What needs to be done: Where the data below has the string "handled", return the whole line.

*** Opening of Record set ***

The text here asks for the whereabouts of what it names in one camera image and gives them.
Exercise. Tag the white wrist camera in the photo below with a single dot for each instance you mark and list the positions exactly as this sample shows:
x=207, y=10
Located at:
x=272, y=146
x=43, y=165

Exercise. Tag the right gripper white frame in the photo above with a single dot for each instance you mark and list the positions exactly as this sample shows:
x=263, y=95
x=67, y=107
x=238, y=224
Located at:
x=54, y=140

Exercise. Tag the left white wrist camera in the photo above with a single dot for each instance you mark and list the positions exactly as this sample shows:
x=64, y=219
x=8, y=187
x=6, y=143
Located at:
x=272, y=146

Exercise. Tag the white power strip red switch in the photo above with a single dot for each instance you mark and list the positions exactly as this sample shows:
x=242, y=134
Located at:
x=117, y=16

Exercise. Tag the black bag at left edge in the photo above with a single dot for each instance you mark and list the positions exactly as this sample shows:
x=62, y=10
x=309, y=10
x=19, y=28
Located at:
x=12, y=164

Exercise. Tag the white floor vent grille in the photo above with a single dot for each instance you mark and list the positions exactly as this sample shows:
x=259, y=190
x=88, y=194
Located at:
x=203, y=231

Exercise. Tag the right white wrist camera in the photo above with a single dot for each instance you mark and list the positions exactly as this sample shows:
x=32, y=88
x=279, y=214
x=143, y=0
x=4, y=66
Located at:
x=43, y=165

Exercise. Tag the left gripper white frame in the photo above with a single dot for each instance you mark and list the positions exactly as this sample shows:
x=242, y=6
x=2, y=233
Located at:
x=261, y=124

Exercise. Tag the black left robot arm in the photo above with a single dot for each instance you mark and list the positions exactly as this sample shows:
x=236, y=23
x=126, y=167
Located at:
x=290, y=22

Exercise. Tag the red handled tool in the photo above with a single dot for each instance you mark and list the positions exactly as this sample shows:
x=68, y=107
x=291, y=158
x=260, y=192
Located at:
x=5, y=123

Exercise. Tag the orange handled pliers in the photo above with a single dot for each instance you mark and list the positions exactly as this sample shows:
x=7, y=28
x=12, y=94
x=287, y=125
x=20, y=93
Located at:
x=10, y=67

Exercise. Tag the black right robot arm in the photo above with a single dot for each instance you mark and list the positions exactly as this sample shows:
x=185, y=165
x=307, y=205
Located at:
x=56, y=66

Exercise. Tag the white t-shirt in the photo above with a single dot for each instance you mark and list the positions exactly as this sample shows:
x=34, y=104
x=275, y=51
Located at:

*** Close of Record set ***

Task output:
Exercise. Tag the red handled tool in the photo above with a single dot for each instance you mark and list the positions exactly as this sample shows:
Exercise. Tag the orange handled pliers in the photo above with a single dot for each instance you mark and list the positions exactly as this sample shows:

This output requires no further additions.